Tunisie : les pénuries alimentaires risquent de se multiplier, selon Fitch Solutions
Fitch-Solutions, spécialisé dans les services d’information financière, estime dans son dernier rapport publié fin octobre que la Tunisie pourrait faire face à une multiplication des pénuries alimentaires au cours des années à venir.
Lait, sucre blanc, café, riz, … Plusieurs denrées alimentaires manquent ou sont rationnées en Tunisie depuis 2022. L’entreprise Fitch-Solutions a publié fin octobre son dernier rapport sur les perspectives en matière de pénuries alimentaires qui prévoit une dégradation de la situation dans le pays nord-africain avec une multiplication des carences au cours des années à venir.
Fitch-Solutions, filiale du groupe Fitch, spécialisé dans les services d’information financière, a souligné qu'il existant un déséquilibre croissant entre offre et demande en Tunisie.
L’économiste tunisien et professeur à l’Université du Québec au Canada, Moktar Lamari, prévoit précisément «une trajectoire ascendante de la demande alimentaire en Tunisie, avec des hausses annuelles frôlant les 10% par an, dans de nombreux groupes de produits de consommation face une offre nationale inélastique et archaïque, qui n’a pas suivi le changement de la demande».

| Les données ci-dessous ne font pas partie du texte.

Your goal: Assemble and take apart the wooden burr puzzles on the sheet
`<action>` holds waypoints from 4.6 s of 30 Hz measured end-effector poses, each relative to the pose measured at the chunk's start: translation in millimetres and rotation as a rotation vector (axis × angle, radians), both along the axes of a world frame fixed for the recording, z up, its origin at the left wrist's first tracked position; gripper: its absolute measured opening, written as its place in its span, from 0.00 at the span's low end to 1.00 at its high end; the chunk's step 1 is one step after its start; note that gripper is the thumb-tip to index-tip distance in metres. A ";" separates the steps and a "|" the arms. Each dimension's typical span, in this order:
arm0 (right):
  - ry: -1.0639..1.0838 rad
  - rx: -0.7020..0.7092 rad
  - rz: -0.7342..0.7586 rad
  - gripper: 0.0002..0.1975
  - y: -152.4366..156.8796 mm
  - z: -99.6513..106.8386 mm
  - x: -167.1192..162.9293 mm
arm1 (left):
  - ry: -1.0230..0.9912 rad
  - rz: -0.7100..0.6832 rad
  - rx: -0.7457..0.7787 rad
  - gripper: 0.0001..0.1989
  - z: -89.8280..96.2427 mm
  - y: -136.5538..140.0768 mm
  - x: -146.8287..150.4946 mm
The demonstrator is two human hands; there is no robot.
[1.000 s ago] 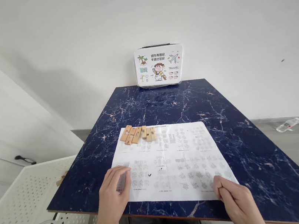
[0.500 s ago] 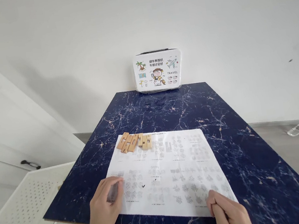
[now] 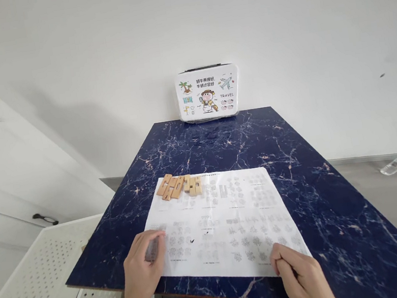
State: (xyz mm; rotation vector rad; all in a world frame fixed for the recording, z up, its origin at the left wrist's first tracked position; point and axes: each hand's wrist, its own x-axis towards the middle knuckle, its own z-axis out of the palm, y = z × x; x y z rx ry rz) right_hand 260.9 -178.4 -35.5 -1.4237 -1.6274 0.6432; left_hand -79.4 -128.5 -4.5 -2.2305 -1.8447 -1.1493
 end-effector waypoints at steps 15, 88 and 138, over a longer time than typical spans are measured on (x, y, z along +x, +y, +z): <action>-0.044 -0.056 -0.035 0.15 -3.5 -2.9 -0.4 | -0.067 -0.015 -0.012 0.06 -3.6 -2.4 -0.5; -0.104 0.023 0.020 0.11 6.6 14.8 -25.0 | -0.035 -0.143 -0.249 0.19 -7.8 -15.9 83.5; 0.632 -0.034 0.006 0.27 30.2 5.7 -70.8 | -0.566 -0.200 -0.506 0.17 1.7 -12.4 76.5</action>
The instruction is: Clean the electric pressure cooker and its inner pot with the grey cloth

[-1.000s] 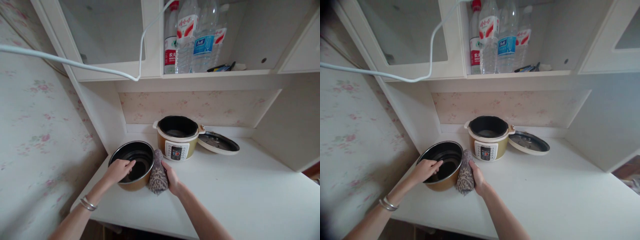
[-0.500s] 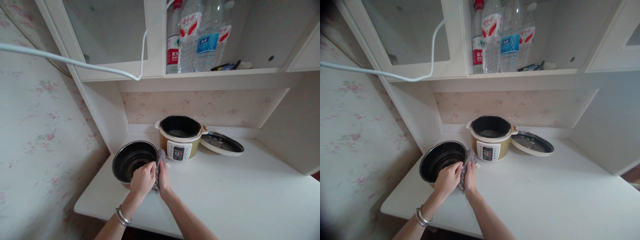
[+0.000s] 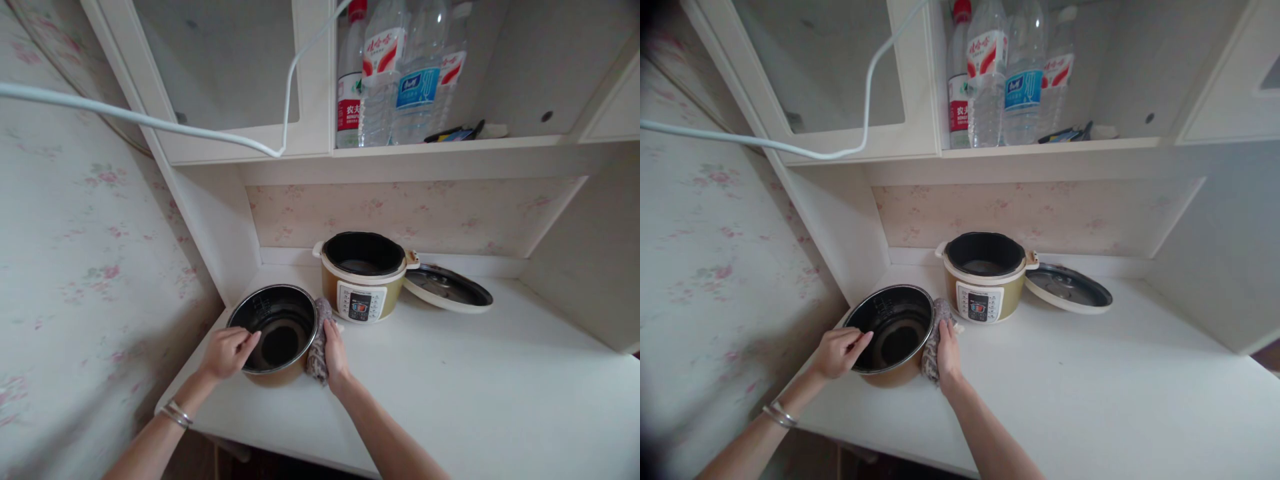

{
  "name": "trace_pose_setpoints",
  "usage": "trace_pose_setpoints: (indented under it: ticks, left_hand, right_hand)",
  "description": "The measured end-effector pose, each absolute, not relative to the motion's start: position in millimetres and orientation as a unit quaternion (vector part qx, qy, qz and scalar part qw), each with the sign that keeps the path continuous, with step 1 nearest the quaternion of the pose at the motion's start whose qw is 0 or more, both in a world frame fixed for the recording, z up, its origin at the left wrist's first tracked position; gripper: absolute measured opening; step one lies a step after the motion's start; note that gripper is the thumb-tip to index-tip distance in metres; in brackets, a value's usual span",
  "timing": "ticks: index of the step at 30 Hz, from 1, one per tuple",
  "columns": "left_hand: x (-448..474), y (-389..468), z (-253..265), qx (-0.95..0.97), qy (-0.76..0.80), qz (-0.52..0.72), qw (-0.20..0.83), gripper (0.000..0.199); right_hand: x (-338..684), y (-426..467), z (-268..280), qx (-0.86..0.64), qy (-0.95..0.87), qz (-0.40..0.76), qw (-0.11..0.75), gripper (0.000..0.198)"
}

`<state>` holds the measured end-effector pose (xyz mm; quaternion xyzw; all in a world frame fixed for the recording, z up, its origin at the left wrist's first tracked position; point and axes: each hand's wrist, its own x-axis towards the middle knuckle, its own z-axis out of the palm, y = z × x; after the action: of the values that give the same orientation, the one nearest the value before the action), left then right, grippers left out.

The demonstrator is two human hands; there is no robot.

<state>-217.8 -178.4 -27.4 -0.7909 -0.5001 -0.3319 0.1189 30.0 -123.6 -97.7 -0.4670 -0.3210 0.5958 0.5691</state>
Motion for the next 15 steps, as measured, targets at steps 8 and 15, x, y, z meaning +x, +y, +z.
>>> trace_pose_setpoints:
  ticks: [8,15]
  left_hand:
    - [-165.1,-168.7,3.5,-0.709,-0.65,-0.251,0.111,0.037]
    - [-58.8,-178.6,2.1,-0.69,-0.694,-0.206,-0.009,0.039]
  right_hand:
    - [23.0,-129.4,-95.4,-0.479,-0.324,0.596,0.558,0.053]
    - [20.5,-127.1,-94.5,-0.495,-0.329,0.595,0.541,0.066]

Des gains de productivité du travail «négatifs ou nuls», selon un économiste
Cette croissance de la demande est influencée, d’après le même rapport, par des changements intergénérationnels dans les habitudes alimentaires, avec à la clef des hausses de prix. En effet, sur le plan démographique, la croissance de la population tunisienne n'a été que de 0,8 % en 2023. L'alimentation demeurent une part importante dans le budget des ménages tunisiens, qui y consacrent en moyenne 30% de leur budget.
«Cette réalité nous apprend, aussi, que les hausses de prix ne vont pas se calmer d’ici peu, et ces hausses moyennes vont osciller de 7 à presque 12%, par an, pour les 5 prochaines années, alors que les hausses de salaires n’excèdent pas les 3% par an, en terme nominal», a souligné Moktar Lamari, cité par l'agence TAP.
Concernant l’offre, Lamari met en lumière que «le secteur agro-alimentaire n’arrive pas à se moderniser et à innover suffisamment pour intensifier» sa production et ainsi garantir davantage «à moindres coûts». «Les gains de productivité du travail sont négatifs ou nuls dans les différentes branches et filières de production», a-t-il assuré, d’après la même source.
«L'inflation alimentaire ruine le pouvoir d’achat» des Tunisiens
«Les cultures et les productions agroalimentaires demeurent sensibles aux changements climatiques et sécheresses à répétition, a précisé le professeur. Les exportations d’huile d’olive, de fruits de mer, de dattes et d’agrumes procurent à l’économie nationale de précieuses sources de devises», a-t-il notifié.
«Cependant, les importations (céréales, sucre, café, fruits, semences, produits de traitement, équipements, technologies, …) constituent un facteur déterminant dans les hausses des prix, alimentant une inflation importée à effet multiplicateur sur la plupart des filières agroalimentaires. Cette inflation alimentaire ruine le pouvoir d’achat et pénalise surtout la classe moyenne et les populations urbaines», a conclu Lamari.
Les politiques agroalimentaires en Tunisie doivent, d'après l'économiste, se réorienter vers l'offre et encourager la productivité agricole pour réduire la dépendance alimentaire ainsi que les risques liés aux chocs extérieurs.